_Exercise objective_: Each line of the data should be given again exactly.

*** Begin section ***

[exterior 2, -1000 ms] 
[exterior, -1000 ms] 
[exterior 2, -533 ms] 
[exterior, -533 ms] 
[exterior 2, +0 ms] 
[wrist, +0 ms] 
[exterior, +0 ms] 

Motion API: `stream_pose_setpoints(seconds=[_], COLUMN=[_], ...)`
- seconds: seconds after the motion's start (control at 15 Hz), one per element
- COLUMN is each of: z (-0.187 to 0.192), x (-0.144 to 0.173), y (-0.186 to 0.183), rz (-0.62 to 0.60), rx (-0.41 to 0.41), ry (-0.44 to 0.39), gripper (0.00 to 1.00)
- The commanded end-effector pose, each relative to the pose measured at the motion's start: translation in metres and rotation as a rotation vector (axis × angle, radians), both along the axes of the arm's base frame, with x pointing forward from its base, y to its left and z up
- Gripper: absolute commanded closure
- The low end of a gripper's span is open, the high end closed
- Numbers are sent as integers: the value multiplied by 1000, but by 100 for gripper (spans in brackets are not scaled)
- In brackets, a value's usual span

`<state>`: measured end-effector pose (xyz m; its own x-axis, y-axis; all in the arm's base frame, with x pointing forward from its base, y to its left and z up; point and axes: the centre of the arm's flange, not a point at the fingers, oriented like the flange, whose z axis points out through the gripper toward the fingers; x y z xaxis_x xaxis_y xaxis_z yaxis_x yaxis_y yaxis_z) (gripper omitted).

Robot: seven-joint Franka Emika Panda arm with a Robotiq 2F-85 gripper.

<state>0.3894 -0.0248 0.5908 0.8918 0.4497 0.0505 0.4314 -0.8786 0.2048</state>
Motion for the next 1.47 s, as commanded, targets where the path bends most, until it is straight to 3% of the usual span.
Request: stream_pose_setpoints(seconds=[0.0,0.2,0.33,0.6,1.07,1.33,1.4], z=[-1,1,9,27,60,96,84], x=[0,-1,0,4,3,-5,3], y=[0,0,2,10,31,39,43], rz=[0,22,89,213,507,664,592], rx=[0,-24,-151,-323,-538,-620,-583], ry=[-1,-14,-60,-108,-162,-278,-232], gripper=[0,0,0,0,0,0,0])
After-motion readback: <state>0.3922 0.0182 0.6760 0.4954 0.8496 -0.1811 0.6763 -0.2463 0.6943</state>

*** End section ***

_Answer to this task_:
[exterior 2, -1000 ms] 
[exterior, -1000 ms] 
[exterior 2, -533 ms] 
[exterior, -533 ms] 
[exterior 2, +0 ms] 
[wrist, +0 ms] 
[exterior, +0 ms] 

Motion API: `stream_pose_setpoints(seconds=[_], COLUMN=[_], ...)`
- seconds: seconds after the motion's start (control at 15 Hz), one per element
- COLUMN is each of: z (-0.187 to 0.192), x (-0.144 to 0.173), y (-0.186 to 0.183), rz (-0.62 to 0.60), rx (-0.41 to 0.41), ry (-0.44 to 0.39), gripper (0.00 to 1.00)
- The commanded end-effector pose, each relative to the pose measured at the motion's start: translation in metres and rotation as a rotation vector (axis × angle, radians), both along the axes of the arm's base frame, with x pointing forward from its base, y to its left and z up
- Gripper: absolute commanded closure
- The low end of a gripper's span is open, the high end closed
- Numbers are sent as integers: the value multiplied by 1000, but by 100 for gripper (spans in brackets are not scaled)
- In brackets, a value's usual span

`<state>`: measured end-effector pose (xyz m; its own x-axis, y-axis; all in the arm's base frame, with x pointing forward from its base, y to its left and z up; point and axes: the centre of the arm's flange, not a point at the fingers, oriented like the flange, whose z axis points out through the gripper toward the fingers; x y z xaxis_x xaxis_y xaxis_z yaxis_x yaxis_y yaxis_z) (gripper omitted).

Robot: seven-joint Franka Emika Panda arm with a Robotiq 2F-85 gripper.

<state>0.3894 -0.0248 0.5908 0.8918 0.4497 0.0505 0.4314 -0.8786 0.2048</state>
Motion for the next 1.47 s, as commanded, targets where the path bends most, until it is straight to 3% of the usual span.
Request: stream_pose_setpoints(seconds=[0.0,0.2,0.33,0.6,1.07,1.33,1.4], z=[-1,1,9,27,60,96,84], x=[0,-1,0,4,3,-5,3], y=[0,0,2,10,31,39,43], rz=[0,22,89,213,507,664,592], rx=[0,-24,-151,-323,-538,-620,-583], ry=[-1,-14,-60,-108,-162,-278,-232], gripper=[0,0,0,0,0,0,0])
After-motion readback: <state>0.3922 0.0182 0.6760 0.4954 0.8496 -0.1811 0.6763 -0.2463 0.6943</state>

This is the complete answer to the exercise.